Cake

Sarah Selecky

Having a sweet spot for someone isn’t the same as being in love

It’s cooling on a rack on the kitchen counter. David sits on the couch, cleaning under his fingernails with a corner of his Safeway card, and I fuss with the flowers in the kitchen. We’re both getting ready, in our own ways. I’ll say this now: we love Milt and Janey. They are our best friends and they are getting married. David is particularly affected by the news, because of his history with Janey. They aren’t in love any more, but I know he has a sweet spot for her. He still wears that old sweater of hers, the JCrew with the holes at the wrists. It’s so old it’s just falling apart. Last week he worked on it after dinner, bent over the sleeves, sewing the frayed edges together.

Milt has a black eye. Some skinny guy wearing a leather jacket with inappropriate zippers punched him in the face outside the Tudor House in Esquimalt two nights ago, because Milt came in wearing a brand-new moustache and a bright red jacket. A table thought he was trying to be funny and the guy punched him so Milt would know they didn’t like the joke.
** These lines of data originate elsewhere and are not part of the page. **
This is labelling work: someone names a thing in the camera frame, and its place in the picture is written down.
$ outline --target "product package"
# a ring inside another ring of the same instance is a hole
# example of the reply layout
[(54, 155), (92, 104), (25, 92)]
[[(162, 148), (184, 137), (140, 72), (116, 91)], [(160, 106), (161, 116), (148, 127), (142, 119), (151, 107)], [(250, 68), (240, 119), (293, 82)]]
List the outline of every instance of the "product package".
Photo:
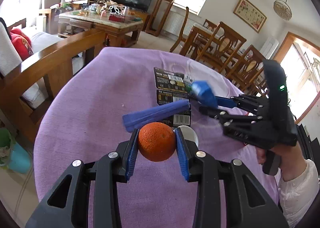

The truth is, Milt was trying to be funny. The moustache was a dare, the jacket was a dare, the whole night out was a dare. He teaches English at Raymond Secondary and his Shakespeare class dared him. Milt got a kick out of it. The kids loved him. Growing the moustache for weeks, grooming it. He bought a kit with a tiny comb and a little pot of wax. There was that kid in the park last year, wearing the red jacket, he was nearly killed. The court case all over the news. But Milt didn’t know that. Milt plays the mandolin at the Teahouse Café on Friday nights. What does he know about gang violence in the town across the bridge?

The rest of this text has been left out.